§ 11 FraktionsG, Beendigung der Rechtsstellung und Liquidation

§ 11 FraktionsG
Gesetz über die Rechtsstellung und Finanzierung der Fraktionen im Schleswig-Holsteinischen Landtag (FraktionsG)
Landesrecht Schleswig-Holstein
Titel: Gesetz über die Rechtsstellung und Finanzierung der Fraktionen im Schleswig-Holsteinischen Landtag (FraktionsG)
Normgeber: Schleswig-Holstein

Amtliche Abkürzung: FraktionsG
Referenz: 1101-9

(1) Die Rechtsstellung nach § 2 entfällt

  1. 1.
    bei Erlöschen des Fraktionsstatus,
  2. 2.
    bei Auflösung der Fraktion,
  3. 3.
    mit dem Ende der Wahlperiode.

(2) In den Fällen des Absatzes 1 findet vorbehaltlich des Absatzes 7 eine Liquidation statt. Die Fraktion gilt bis zur Beendigung der Liquidation als fortbestehend, soweit der Zweck der Liquidation dies erfordert. Die Liquidation erfolgt durch den Vorstand, soweit die Geschäftsordnung der Fraktion nichts anderes bestimmt.

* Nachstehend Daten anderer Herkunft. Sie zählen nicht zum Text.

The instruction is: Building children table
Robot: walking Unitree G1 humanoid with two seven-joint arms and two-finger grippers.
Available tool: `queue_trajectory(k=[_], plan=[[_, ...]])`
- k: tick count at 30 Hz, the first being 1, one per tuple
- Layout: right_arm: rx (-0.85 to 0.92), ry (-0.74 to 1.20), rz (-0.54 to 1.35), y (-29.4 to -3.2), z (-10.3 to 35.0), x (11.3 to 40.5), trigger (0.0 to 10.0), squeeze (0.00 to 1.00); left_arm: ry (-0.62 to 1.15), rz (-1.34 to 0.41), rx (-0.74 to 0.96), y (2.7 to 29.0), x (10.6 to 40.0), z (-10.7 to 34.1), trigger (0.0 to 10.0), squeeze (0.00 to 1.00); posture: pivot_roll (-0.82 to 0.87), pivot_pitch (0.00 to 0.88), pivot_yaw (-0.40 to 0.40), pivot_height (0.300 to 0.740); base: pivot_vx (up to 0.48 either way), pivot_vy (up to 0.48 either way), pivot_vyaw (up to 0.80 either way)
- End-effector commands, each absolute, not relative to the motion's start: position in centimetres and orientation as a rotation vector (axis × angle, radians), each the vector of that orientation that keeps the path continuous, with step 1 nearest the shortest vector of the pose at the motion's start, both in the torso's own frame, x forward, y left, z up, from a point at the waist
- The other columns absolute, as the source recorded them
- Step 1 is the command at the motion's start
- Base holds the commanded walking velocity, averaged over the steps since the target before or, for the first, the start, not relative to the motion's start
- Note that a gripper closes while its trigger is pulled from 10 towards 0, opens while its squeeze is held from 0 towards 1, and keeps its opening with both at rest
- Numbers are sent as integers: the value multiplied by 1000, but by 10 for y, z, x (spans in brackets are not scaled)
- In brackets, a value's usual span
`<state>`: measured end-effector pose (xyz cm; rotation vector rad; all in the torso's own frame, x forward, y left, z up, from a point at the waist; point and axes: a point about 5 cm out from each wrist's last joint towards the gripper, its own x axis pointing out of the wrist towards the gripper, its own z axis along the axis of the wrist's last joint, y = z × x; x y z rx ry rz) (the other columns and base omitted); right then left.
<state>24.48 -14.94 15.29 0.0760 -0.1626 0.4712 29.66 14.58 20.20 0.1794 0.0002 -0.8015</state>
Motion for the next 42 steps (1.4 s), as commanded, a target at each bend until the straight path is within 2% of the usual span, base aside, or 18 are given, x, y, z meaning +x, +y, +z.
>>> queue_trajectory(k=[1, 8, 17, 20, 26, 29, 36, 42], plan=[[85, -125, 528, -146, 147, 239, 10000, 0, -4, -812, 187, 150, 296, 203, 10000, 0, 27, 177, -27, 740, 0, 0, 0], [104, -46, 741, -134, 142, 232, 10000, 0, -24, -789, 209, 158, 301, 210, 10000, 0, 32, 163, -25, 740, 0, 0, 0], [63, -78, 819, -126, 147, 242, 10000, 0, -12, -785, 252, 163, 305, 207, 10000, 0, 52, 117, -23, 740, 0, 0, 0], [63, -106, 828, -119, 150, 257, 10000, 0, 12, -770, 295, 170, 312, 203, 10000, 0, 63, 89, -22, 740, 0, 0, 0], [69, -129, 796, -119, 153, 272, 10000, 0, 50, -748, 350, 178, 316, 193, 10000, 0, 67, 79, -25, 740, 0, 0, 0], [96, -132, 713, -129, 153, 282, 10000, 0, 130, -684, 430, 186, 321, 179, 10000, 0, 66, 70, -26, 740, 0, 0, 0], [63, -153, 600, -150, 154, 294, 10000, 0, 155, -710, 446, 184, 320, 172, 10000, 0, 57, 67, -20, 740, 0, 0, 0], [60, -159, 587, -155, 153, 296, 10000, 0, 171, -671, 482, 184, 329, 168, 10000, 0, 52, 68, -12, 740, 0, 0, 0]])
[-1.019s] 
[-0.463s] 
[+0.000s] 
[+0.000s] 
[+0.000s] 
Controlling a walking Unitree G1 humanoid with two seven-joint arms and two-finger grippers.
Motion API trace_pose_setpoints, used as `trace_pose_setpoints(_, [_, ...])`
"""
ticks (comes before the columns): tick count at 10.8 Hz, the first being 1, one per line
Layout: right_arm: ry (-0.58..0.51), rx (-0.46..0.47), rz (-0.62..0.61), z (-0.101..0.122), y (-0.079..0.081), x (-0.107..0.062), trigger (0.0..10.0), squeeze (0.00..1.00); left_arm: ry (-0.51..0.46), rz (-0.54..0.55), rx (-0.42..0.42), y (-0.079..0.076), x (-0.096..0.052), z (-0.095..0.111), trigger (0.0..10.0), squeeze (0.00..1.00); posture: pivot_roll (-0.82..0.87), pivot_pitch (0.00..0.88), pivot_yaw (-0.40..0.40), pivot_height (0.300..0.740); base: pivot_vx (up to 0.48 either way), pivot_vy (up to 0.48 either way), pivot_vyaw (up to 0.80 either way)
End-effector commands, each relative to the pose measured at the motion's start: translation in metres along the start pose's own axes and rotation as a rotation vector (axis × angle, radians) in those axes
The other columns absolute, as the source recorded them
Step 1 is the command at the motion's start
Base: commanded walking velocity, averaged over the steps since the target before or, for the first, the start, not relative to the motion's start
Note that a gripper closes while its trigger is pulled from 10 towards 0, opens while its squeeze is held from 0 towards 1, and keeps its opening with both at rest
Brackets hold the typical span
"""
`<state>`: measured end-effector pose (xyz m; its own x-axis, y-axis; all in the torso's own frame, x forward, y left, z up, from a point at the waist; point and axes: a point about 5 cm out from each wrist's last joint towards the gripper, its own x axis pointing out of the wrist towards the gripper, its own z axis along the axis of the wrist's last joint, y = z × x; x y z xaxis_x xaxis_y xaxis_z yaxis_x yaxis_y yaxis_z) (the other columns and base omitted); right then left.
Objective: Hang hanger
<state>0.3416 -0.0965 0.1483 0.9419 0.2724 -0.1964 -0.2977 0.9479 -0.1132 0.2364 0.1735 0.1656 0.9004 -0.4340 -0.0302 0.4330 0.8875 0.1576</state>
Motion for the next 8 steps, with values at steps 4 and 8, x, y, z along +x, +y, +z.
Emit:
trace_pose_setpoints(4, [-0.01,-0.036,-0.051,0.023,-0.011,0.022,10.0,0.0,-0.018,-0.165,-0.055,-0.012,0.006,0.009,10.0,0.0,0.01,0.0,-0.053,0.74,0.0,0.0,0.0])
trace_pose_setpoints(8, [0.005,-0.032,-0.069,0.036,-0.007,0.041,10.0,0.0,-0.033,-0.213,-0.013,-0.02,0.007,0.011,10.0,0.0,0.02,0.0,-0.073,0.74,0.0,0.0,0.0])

(3) Die Liquidatoren haben die laufenden Geschäfte zu beenden, die Forderungen einzuziehen und die Gläubiger zu befriedigen. Sie sind berechtigt, zu diesem Zweck neue Geschäfte einzugehen und das Vermögen in Geld umzusetzen. Die Zweckbindung gemäß § 6 Abs. 5 ist zu beachten. Fällt den Liquidatoren bei der Durchführung der Liquidation ein Verschulden zur Last, haften sie für den daraus entstehenden Schaden gegenüber den Gläubigern als Gesamtschuldner.

(4) Soweit nach der Beendigung der Liquidation nach § 6 Abs. 1 gewährte Geldleistungen verbleiben, sind diese an das Land zurückzuführen. Das Gleiche gilt für Vermögenswerte, die mit diesen Geldern angeschafft worden sind. Die nicht verbrauchten Sachleistungen nach § 6 Abs. 1 sind derjenigen Stelle zurückzugeben, die die Sachleistung erbracht hat.

(5) Das verbleibende Vermögen der Fraktion ist der dem oder den Anfallsberechtigten zu überlassen. Anfallsberechtigt sind die in der Geschäftsordnung der Fraktion bestimmten Person oder Stellen.

(6) Maßnahmen nach den Absätzen 4 und 5 dürfen erst vorgenommen werden, wenn seit dem Ereignis, das zum Verlust der Rechtsstellung nach § 2 geführt hat, sechs Monate verstrichen sind. Die Sicherung der Gläubiger hat nach § 52 des Bürgerlichen Gesetzbuches zu erfolgen.

(7) Im Falle des Absatzes 1 Nr. 3 findet eine Liquidation nicht statt, wenn sich innerhalb von 30 Tagen nach Beginn der neuen Wahlperiode eine Fraktion konstituiert, deren Mitglieder einer Partei angehören, die durch eine Fraktion in der abgelaufenen Wahlperiode im Landtag vertreten war, und die sich gegenüber der Präsidentin oder dem Präsidenten des Landtages zur Nachfolgefraktion erklärt. In diesem Fall ist die neu konstituierte Fraktion die Rechtsnachfolgerin der alten Fraktion.